Amit Gefen PhD Professor of Biomedical Engineering The Herbert J. Berman Chair in Vascular Bioengineering Department of Biomedical Engineering, Faculty of Engineering Tel Aviv University, Tel Aviv, Israel

Coronavirus Outbreak: Prevention of Device-Related Pressure Ulcers and Injuries Interview with:

Amit Gefen PhD Professor of Biomedical Engineering The Herbert J. Berman Chair in Vascular Bioengineering Department of Biomedical Engineering, Faculty of Engineering Tel Aviv University, Tel Aviv, Israel

Dr. Gefen

Amit Gefen PhD
Professor of Biomedical Engineering
The Herbert J. Berman Chair in Vascular Bioengineering
Department of Biomedical Engineering, Faculty of Engineering
Tel Aviv University, Tel Aviv, Israel What is the background for this study?

Response: Although we are witnessing continuous progress in medical technologies, the design of many of the most commonly used medical devices e.g. oxygen masks or cervical collars has changed very little over a period of decades. Not surprisingly, these devices are also the ones which are frequently associated with device-related pressure ulcers (DRPUs). These DRPUs are frequently a hospital-acquired injury which involves risk of infections (including e.g. sepsis and antibiotic-resistant bacteria), scarring with serious psychological consequences, additional and significant healthcare costs and a basis for liability suits and litigation. The problem is massive in Europe and the US and is most frequently encountered in clinical environments where devices are used intensively, such as in operation theatres, intensive care units and emergency care settings (in both adult and pediatric medicine), but also, in elderly care facilities where patients often have fragile skin. With the current pandemic spread of the coronavirus, facilities worldwide are experiencing a considerable rise in usage of emergency and intensive care equipment, which will very likely considerably escalate the incidence of DRPUs.

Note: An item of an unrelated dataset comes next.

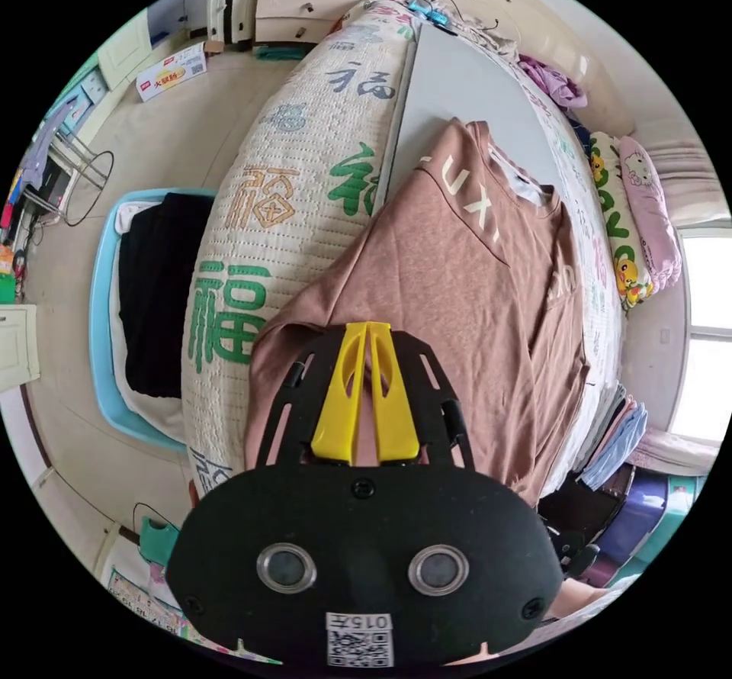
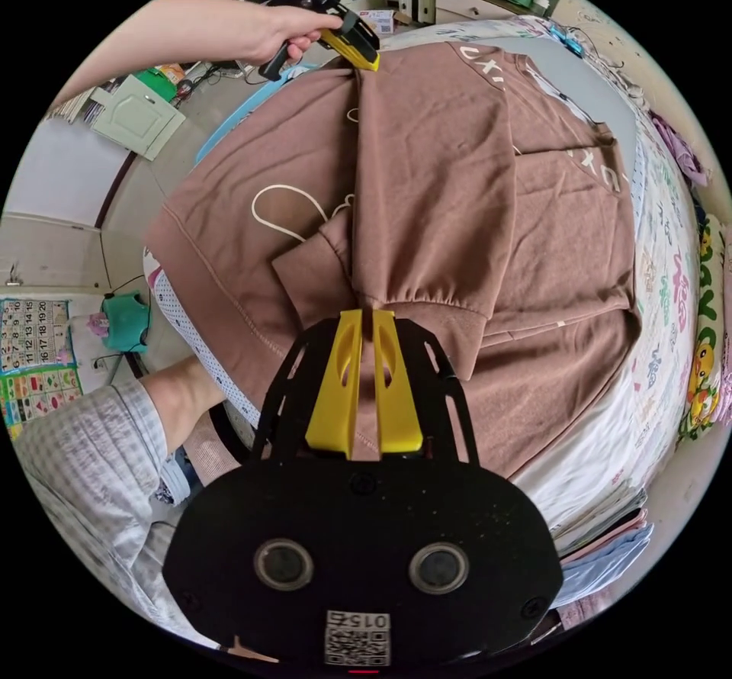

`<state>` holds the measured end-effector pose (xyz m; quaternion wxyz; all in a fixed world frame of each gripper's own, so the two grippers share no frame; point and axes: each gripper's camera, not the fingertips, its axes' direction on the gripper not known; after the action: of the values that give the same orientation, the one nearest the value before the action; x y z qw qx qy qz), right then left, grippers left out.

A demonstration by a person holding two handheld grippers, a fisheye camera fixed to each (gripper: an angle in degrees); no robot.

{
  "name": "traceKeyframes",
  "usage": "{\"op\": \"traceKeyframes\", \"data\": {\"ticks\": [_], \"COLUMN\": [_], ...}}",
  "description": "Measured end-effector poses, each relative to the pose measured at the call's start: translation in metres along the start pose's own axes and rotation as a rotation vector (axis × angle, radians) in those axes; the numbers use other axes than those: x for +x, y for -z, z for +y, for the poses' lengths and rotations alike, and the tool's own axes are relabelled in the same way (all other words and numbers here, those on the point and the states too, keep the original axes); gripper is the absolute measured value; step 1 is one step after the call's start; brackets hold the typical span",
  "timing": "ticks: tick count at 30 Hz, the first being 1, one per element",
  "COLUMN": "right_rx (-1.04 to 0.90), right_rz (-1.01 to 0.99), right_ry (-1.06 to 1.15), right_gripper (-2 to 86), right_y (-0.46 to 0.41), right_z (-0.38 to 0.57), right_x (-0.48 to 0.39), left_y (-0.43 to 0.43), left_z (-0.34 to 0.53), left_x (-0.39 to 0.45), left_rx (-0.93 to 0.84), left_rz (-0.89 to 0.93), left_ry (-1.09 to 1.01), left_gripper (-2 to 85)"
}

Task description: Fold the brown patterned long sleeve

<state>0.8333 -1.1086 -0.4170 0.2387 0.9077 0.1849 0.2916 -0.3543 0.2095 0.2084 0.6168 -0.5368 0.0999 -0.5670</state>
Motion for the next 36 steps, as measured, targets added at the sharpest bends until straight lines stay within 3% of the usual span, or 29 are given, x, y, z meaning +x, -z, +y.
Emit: {"op": "traceKeyframes", "data": {"ticks": [4,8,11,14,17,23,27,28,36], "right_rx": [-0.015,0.041,0.249,0.285,0.194,0.123,0.094,0.091,0.155], "right_rz": [-0.033,-0.240,-0.395,-0.303,-0.401,-0.376,-0.356,-0.354,-0.216], "right_ry": [-0.031,-0.149,-0.300,-0.473,-0.594,-0.615,-0.591,-0.587,-0.482], "right_gripper": [3.0,7.1,8.2,8.3,8.5,3.1,1.1,1.0,0.8], "right_y": [0.031,0.094,0.165,0.195,0.185,0.209,0.230,0.232,0.283], "right_z": [-0.028,-0.051,-0.042,-0.037,-0.053,-0.111,-0.140,-0.145,-0.204], "right_x": [-0.004,0.016,0.050,0.086,0.115,0.094,0.075,0.073,0.009], "left_y": [-0.006,-0.009,0.006,0.021,0.011,-0.047,-0.070,-0.078,-0.093], "left_z": [0.000,-0.003,0.002,0.002,-0.007,-0.018,-0.019,-0.019,0.012], "left_x": [0.027,0.043,0.060,0.082,0.106,0.142,0.149,0.150,0.166], "left_rx": [-0.034,-0.077,0.001,0.060,0.013,-0.091,-0.114,-0.139,-0.058], "left_rz": [-0.125,-0.200,-0.254,-0.138,-0.035,0.111,-0.017,-0.124,-0.308], "left_ry": [-0.134,-0.178,-0.271,-0.387,-0.453,-0.414,-0.380,-0.378,-0.533], "left_gripper": [-0.8,-0.6,-0.2,0.9,2.5,2.8,0.7,0.1,-0.7]}}
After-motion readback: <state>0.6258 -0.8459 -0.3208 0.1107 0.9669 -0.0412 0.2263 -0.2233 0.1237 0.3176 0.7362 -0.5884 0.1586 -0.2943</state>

Early in 2019, a committee of global experts which I have chaired, has met for two days of intensive deliberation in London UK, to start developing the first-ever international consensus document on device-related pressure ulcers . After a rigorous review process by an international review committee of other experts, this consensus report has been published as a Special Edition of the Journal of Wound Care in February 2019 (, under the name “Device-related pressure ulcers: SECURE prevention“. The publisher has kindly made this publication freely downloadable and thereby accessible and available to anyone, including all professionals who may need guidance in this regard, including clinicians, industry, regulators and academic researches. What are the main findings? How likely is the widespread use of face masks/ personal protective equipment likely to result in skin breakdown?

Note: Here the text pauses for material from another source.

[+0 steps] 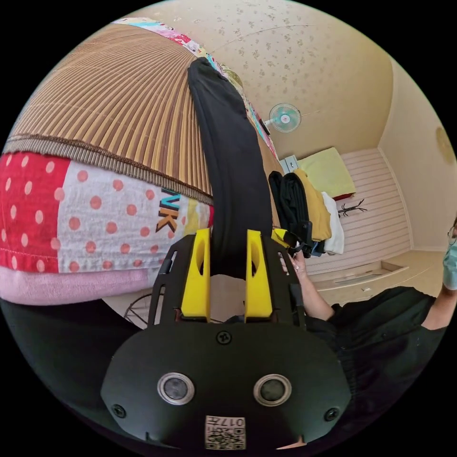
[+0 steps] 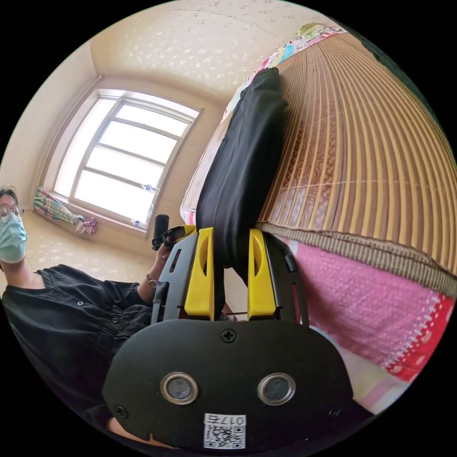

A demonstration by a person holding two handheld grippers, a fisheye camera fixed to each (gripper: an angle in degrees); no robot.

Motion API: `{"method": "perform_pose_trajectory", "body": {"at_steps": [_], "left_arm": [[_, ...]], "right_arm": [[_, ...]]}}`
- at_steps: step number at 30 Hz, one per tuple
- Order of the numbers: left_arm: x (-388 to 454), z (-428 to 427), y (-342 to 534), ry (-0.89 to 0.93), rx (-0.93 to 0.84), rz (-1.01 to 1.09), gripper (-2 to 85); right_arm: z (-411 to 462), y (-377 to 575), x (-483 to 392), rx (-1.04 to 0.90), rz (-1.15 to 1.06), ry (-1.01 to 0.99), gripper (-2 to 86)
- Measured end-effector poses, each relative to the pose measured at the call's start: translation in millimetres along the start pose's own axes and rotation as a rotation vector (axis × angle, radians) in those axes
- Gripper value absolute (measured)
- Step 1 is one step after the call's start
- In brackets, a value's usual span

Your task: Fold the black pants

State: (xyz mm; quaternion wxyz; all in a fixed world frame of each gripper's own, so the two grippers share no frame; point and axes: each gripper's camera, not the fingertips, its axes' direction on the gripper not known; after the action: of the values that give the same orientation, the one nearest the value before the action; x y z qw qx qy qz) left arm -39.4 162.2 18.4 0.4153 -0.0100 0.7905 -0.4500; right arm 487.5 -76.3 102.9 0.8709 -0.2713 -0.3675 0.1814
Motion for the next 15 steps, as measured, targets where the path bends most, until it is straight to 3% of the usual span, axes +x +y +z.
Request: {"method": "perform_pose_trajectory", "body": {"at_steps": [8,12,15], "left_arm": [[1,17,-17,-0.03,-0.086,-0.006,6.4],[4,9,-23,0.068,-0.096,0.009,5.1],[16,-13,-26,0.26,-0.036,0.055,5.1]], "right_arm": [[-4,-1,-16,-0.035,-0.005,0.012,5.8],[-16,-2,-40,-0.018,-0.029,-0.062,3.3],[-41,0,-64,0.077,-0.061,-0.218,2.8]]}}
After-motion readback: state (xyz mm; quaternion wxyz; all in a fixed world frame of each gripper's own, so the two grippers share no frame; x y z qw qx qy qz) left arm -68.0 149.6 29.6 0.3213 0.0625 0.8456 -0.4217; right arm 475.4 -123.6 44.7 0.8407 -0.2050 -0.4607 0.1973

Response: As said above, this extensive work, which has been published just days before the outbreak of the coronavirus in the western hemisphere, became very relevant to this pandemic event. Specifically, the DRPUs international consensus document discussed the role of frictional forces applied by devices in the etiology of injury, in much detail. Generally, frictional forces caused by devices distort soft tissues, resulting in sustained shear deformations which leads to skin and subdermal tissue damage. The damage cascade at the cell and tissue scales is described in the consensus document, particularly in the context of ventilation (e.g. continuous positive airway pressure, CPAP) masks. In this regard, there are similarities to tissue damage caused due to prolonged use of medical face masks, which often manifests in the form of skin tears, or friction lesions.

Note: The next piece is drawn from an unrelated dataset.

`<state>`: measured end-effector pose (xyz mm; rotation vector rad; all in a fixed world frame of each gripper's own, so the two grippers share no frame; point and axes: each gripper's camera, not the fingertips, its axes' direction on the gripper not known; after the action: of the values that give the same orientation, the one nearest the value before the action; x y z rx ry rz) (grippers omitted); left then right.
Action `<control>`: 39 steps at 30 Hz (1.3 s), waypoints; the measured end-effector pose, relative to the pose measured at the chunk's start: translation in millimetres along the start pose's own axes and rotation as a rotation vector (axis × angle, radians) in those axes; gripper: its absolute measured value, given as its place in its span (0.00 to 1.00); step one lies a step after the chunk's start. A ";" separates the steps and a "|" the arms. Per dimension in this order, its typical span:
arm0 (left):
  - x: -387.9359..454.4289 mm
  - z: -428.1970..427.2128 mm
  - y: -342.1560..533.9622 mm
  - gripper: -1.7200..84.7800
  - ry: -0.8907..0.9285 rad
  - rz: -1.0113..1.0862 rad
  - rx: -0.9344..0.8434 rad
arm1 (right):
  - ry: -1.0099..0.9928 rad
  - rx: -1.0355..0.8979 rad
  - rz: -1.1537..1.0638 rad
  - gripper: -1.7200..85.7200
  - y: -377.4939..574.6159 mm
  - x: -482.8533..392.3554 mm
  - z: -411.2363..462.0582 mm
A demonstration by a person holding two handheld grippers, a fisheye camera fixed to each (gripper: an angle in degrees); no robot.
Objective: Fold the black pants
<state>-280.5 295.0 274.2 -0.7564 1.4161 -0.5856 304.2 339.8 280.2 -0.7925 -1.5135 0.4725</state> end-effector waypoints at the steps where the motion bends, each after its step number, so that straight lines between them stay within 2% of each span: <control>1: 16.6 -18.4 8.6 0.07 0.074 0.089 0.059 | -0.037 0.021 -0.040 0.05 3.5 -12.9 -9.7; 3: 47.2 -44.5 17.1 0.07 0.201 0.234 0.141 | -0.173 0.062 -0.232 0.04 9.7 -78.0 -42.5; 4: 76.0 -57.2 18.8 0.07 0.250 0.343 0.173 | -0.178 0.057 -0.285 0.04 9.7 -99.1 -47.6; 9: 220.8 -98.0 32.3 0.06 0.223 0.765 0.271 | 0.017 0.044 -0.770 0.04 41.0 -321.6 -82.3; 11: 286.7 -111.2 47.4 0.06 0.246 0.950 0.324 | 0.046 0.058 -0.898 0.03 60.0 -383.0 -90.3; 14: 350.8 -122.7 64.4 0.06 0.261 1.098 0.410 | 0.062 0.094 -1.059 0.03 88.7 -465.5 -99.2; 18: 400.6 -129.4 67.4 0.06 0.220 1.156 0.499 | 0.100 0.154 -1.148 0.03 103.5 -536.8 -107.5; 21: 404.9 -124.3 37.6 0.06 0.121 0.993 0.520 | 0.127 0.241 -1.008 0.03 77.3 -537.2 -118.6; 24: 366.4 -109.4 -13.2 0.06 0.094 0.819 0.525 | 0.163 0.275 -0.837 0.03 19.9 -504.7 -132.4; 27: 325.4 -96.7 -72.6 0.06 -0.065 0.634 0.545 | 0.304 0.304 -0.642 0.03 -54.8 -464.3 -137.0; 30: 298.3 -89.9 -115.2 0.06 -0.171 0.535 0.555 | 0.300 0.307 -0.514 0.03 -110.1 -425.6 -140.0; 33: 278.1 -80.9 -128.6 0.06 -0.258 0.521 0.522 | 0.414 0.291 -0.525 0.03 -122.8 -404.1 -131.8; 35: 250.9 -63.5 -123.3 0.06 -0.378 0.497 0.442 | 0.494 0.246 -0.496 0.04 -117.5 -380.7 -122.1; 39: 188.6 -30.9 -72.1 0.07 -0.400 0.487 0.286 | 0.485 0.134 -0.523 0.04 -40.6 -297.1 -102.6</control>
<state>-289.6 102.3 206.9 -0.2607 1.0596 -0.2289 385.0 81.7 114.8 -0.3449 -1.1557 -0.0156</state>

A skin tear is a form of avulsion that occurs as a result of static or dynamic frictional forces acting on the skin. The clinical teams engaged in all types of the coronavirus care settings are consistently reporting facial skin tears and lesions caused by prolonged use of their protective face masks, often at the bridge of the nose and on the chicks. The mask materials mechanically indent and damage facial skin, an effect that is further compromised by sweat due to the mental stress and work load that these teams are experiencing. Loss of facial skin integrity creates a portal for penetration of pathogens, including the coronavirus itself but also other hospital-acquired bacterial, viral or fungal infections. Importantly, facial (or other) skin damage can facilitate penetration of coronavirus and other pathogens into the blood circulation directly. What should readers take away from your report?

 Response: The cause for the widely-reported skin tears is that the materials of the mask, which already have a substantial coefficient of friction with skin, do not effectively release the sweat that is captured at the mask-skin contact sites, which increases the coefficient of friction further, thereby causing high frictional forces that eventually tear the skin. The accumulated moisture also compromises the mechanical strength of skin, and so, the increased frictional forces and the reduced skin tissue strength synergistically contribute to the skin tears, which are hence termed friction lesions. Since personal protective equipment (PPE) such as masks and goggles are now being used throughout the day, and under extreme workload conditions, and that sweating is intensified due to the mental and physical stress, a practical solution for clinicians is to use occlusive skin barriers on dry skin under the contact sites of the mask.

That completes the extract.